▶ [WORK TASK]
What follows is a set of entries. Give them again exactly, without the pictures.

╭─ DATASET CONTENT

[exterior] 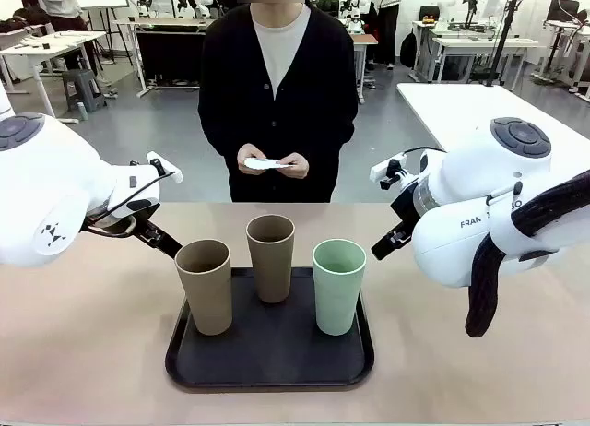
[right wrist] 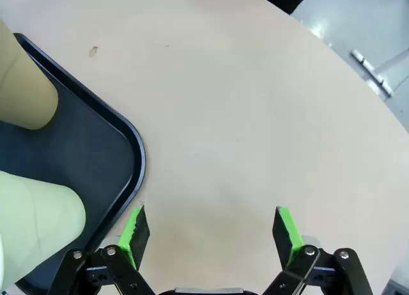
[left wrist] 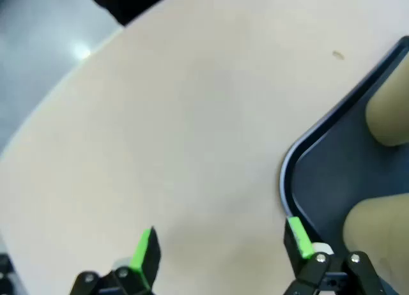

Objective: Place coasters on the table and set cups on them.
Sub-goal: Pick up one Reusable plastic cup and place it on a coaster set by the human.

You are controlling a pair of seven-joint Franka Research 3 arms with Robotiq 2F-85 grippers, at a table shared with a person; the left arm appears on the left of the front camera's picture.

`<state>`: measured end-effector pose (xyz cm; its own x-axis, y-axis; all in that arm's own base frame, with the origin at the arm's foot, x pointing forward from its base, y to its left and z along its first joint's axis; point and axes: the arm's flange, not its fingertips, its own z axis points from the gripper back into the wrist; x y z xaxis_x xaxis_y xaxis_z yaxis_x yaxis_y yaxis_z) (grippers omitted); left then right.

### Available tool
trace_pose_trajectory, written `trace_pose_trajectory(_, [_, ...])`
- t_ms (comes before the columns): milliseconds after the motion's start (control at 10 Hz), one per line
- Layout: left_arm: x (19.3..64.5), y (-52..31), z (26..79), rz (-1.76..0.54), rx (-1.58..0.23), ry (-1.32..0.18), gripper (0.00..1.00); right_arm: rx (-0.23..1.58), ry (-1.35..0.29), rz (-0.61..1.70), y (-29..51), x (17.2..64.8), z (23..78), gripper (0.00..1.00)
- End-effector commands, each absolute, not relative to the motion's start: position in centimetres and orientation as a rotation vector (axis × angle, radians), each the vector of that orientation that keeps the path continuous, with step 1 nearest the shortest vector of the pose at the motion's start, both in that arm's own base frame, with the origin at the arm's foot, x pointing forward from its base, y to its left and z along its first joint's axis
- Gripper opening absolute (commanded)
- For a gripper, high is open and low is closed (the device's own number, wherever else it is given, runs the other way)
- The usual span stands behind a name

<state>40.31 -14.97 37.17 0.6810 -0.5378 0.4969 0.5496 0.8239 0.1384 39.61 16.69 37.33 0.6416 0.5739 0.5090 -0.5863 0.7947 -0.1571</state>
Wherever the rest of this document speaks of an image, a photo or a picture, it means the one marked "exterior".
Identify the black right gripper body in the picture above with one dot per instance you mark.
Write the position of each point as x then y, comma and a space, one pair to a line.
396, 239

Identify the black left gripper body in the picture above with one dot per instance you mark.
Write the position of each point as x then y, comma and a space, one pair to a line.
159, 239

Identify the light tan tall cup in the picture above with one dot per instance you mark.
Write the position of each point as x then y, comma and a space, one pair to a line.
207, 297

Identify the pale green tall cup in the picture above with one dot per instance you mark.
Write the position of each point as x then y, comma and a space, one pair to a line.
338, 301

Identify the dark brown tall cup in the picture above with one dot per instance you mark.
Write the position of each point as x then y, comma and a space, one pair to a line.
272, 269

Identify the white scalloped paper coaster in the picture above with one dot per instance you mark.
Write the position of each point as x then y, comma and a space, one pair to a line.
269, 163

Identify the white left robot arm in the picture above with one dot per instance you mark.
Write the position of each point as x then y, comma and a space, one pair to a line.
46, 177

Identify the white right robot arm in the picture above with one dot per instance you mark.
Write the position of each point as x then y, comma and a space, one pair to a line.
461, 241

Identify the person's left forearm black sleeve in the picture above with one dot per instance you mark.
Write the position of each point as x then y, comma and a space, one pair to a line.
334, 140

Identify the person's right forearm black sleeve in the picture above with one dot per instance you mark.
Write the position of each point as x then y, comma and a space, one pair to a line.
216, 135

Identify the person's left hand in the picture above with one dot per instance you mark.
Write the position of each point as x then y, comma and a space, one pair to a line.
297, 165

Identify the person's right hand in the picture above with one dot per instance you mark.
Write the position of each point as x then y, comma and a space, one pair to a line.
246, 151

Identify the large white table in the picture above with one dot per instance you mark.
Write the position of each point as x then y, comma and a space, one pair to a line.
451, 108

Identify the small bottle on floor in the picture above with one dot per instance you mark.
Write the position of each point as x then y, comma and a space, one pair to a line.
82, 111

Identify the black plastic tray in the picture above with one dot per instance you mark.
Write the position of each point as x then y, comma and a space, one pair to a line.
276, 352

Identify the grey plastic stool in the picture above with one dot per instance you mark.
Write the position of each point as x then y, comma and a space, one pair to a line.
83, 89

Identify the person torso black cardigan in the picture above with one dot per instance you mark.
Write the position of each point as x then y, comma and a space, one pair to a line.
230, 75

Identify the desk with black panel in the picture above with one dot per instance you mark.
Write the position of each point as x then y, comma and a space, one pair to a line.
166, 52

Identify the black backpack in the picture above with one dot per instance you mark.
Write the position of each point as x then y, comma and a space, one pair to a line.
408, 50

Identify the small brown top desk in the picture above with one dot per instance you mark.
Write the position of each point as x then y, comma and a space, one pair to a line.
364, 41

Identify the person in black trousers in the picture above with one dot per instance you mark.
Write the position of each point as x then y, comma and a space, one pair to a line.
387, 29

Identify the long white lab desk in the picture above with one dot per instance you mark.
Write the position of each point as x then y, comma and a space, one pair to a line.
475, 43

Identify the black tripod stand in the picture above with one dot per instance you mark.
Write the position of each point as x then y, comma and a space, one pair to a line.
500, 43

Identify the white desk with clutter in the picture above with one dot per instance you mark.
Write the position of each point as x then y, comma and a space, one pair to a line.
46, 45

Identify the person in grey hoodie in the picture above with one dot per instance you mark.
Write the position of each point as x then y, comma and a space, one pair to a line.
60, 2

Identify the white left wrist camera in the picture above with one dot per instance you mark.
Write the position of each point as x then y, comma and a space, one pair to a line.
163, 168

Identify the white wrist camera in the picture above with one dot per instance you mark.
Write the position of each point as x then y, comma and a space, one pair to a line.
385, 168
163, 168

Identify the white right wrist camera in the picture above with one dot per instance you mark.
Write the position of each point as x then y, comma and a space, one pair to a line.
385, 168

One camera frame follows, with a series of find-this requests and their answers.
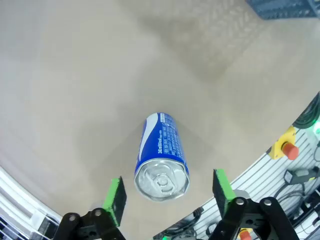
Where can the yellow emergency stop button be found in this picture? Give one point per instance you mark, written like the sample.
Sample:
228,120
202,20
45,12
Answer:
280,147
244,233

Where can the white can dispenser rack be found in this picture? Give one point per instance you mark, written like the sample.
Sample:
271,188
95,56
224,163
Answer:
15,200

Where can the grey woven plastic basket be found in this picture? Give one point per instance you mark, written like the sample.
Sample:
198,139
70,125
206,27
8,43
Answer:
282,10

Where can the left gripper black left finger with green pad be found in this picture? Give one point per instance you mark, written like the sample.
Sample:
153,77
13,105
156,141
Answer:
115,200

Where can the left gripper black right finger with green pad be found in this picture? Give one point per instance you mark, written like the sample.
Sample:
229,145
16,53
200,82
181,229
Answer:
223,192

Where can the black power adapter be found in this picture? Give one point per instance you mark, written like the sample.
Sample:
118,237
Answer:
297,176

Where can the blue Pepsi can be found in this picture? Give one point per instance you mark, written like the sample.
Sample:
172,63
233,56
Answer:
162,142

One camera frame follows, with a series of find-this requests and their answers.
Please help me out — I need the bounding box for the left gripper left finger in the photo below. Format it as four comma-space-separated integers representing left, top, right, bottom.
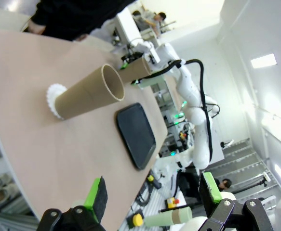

╰─

▶ [ANSWER AREA]
[exterior] 
[right wrist] 
[left wrist] 

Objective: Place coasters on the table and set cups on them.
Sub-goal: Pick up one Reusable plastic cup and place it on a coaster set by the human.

You are controlling a pair of seven-joint Franka Research 3 arms with Robotiq 2F-85 grippers, at a table shared with a person; the left arm appears on the left of the front camera's picture.

`<state>`: measured end-effector pose (xyz cm; its own x-axis, y-axis; all in that arm's own base frame, with the origin at the arm's foot, x pointing forward from its base, y to its left and z along its first joint's axis; point and axes: the arm's flange, not its fingertips, its own z axis points from the gripper back into the wrist; x y z xaxis_x xaxis_y xaxis_z yaxis_x yaxis_y yaxis_z) (grippers omitted); left then right.

### Available tool
trace_pose_trajectory, written `trace_pose_trajectory(_, [_, ...])`
- t_ms (comes before the columns): milliseconds after the motion's start (control at 10 Hz), one per line
- Layout: left_arm: x (19.3..64.5), y (-52..31), z (26..79), rz (-1.76..0.54), rx (-1.58..0.23), ry (-1.32..0.18), gripper (0.00..1.00); right_arm: rx (-0.23..1.58), ry (-1.35..0.29), rz (-0.61..1.70), y (-29..51), x (17.2..64.8), z (23..78), gripper (0.00..1.00)
- End-effector commands, each absolute, not relative to the motion's start: position in centimetres and orientation as a rotation vector (axis × angle, radians), each the vector of that orientation that keeps the path continuous, with step 1 nearest the shortest vector of the pose at the motion's start, both in that arm's own base frame, with the origin at the arm's foot, x pointing forward from its base, y to its left and z along its first joint's axis
- Gripper opening absolute (commanded)
- For a gripper, high is open and low is closed (the device's own number, wherever else it is given, runs the other way)
- The usual span stands behind a name

<state>40.31 -14.97 37.17 0.6810 -0.5378 0.4969 0.5496 0.8239 0.1384 39.61 16.69 37.33 0.6416 0.5739 0.5090 -0.5863 0.7947 -0.1571</state>
Wherever the rest of this document speaks of an image, a photo or a picture, it means the one marked "exterior".
Identify the black right gripper body in the picture above with one dot per instance you mark.
Write the position of each point as x then y, comma and a space, one pair to a line.
396, 239

Identify the black left gripper body in the picture above with one dot per instance you mark.
Write the position of each point as x then y, comma and a space, one pair to a line.
159, 239

Identify the light tan tall cup in the picture above with one dot per instance you mark.
Write the position of each point as x then y, comma and a space, one pair to a line.
207, 297

Identify the pale green tall cup in the picture above with one dot per instance you mark.
Write the position of each point as x then y, comma and a space, one pair to a line.
338, 301

Identify the dark brown tall cup in the picture above with one dot per instance you mark.
Write the position of each point as x then y, comma and a space, one pair to a line.
272, 269

Identify the white scalloped paper coaster in the picture above with one dot per instance you mark.
Write the position of each point as x then y, comma and a space, one pair to a line.
269, 163

Identify the white left robot arm in the picture above with one dot per instance you mark.
Write the position of each point as x then y, comma and a space, one pair to a line.
46, 177

Identify the white right robot arm in the picture above with one dot per instance you mark.
Write the position of each point as x then y, comma and a space, one pair to a line.
461, 241

Identify the person's left forearm black sleeve in the picture above with one dot per instance you mark.
Write the position of each point as x then y, comma and a space, one pair to a line.
334, 140

Identify the person's right forearm black sleeve in the picture above with one dot per instance you mark.
Write the position of each point as x then y, comma and a space, one pair to a line.
216, 135

Identify the person's left hand in the picture above with one dot per instance you mark.
Write the position of each point as x then y, comma and a space, one pair to a line.
297, 165

Identify the person's right hand in the picture above with one dot per instance you mark.
Write the position of each point as x then y, comma and a space, one pair to a line.
246, 151

Identify the large white table in the picture above with one dot per instance you mark.
Write the position of each point as x then y, comma and a space, one pair to a line.
451, 108

Identify the small bottle on floor in the picture above with one dot per instance you mark.
Write the position of each point as x then y, comma and a space, one pair to a line.
82, 111

Identify the black plastic tray in the picture above with one dot per instance you mark.
Write the position of each point as x then y, comma and a space, one pair to a line.
276, 352

Identify the grey plastic stool in the picture above with one dot per instance you mark.
Write the position of each point as x then y, comma and a space, one pair to a line.
83, 89

Identify the person torso black cardigan in the picture above with one dot per instance you mark.
Write the position of each point as x then y, comma and a space, one pair to a line.
230, 75

Identify the desk with black panel in the picture above with one dot per instance you mark.
Write the position of each point as x then y, comma and a space, one pair to a line.
166, 52

Identify the black backpack in the picture above with one dot per instance you mark.
Write the position of each point as x then y, comma and a space, one pair to a line.
408, 50

Identify the small brown top desk in the picture above with one dot per instance you mark.
Write the position of each point as x then y, comma and a space, one pair to a line.
364, 41

Identify the person in black trousers in the picture above with one dot per instance you mark.
Write the position of each point as x then y, comma and a space, one pair to a line.
387, 29

Identify the long white lab desk in the picture above with one dot per instance you mark.
Write the position of each point as x then y, comma and a space, one pair to a line.
475, 43

Identify the black tripod stand in the picture above with one dot per instance you mark.
Write the position of each point as x then y, comma and a space, one pair to a line.
500, 43

Identify the white desk with clutter in the picture above with one dot per instance you mark.
Write the position of each point as x then y, comma and a space, one pair to a line.
46, 45

Identify the person in grey hoodie in the picture above with one dot per instance you mark.
Write the position of each point as x then y, comma and a space, one pair to a line.
60, 2

Identify the white left wrist camera in the picture above with one dot per instance you mark.
Write the position of each point as x then y, comma and a space, one pair to a line.
163, 168

Identify the white wrist camera in the picture above with one dot per instance you mark.
Write the position of each point as x then y, comma and a space, one pair to a line.
385, 168
163, 168

Identify the white right wrist camera in the picture above with one dot per instance you mark.
Write the position of each point as x then y, comma and a space, one pair to a line.
385, 168

One camera frame follows, with a series of find-this requests and their answers.
Where can the yellow emergency stop button be found in this picture? Give one point per instance you mark, written like the sample.
Sample:
228,120
202,20
45,12
Answer:
280,147
244,233

Where can the white can dispenser rack be found in this picture? Give one point per instance you mark, written like the sample.
Sample:
271,188
95,56
224,163
Answer:
15,200

Where can the grey woven plastic basket be found in this picture? Give one point per instance you mark, written like the sample.
Sample:
198,139
70,125
206,27
8,43
Answer:
282,10

Where can the left gripper black left finger with green pad be found in this picture? Give one point per instance you mark, written like the sample.
Sample:
153,77
13,105
156,141
Answer:
115,200

Where can the left gripper black right finger with green pad be found in this picture? Give one point per instance you mark, written like the sample.
Sample:
229,145
16,53
200,82
181,229
Answer:
223,192

Where can the black power adapter be found in this picture? Give one point per instance you mark, written like the sample.
Sample:
118,237
Answer:
297,176

Where can the blue Pepsi can be found in this picture? Give one point per instance you mark, written like the sample.
Sample:
172,63
233,56
Answer:
162,142

One camera frame follows, with a series of find-this requests and their answers.
Please help me out — I need the bounding box for the left gripper left finger in the photo below. Format it as four comma-space-separated integers representing left, top, right, bottom.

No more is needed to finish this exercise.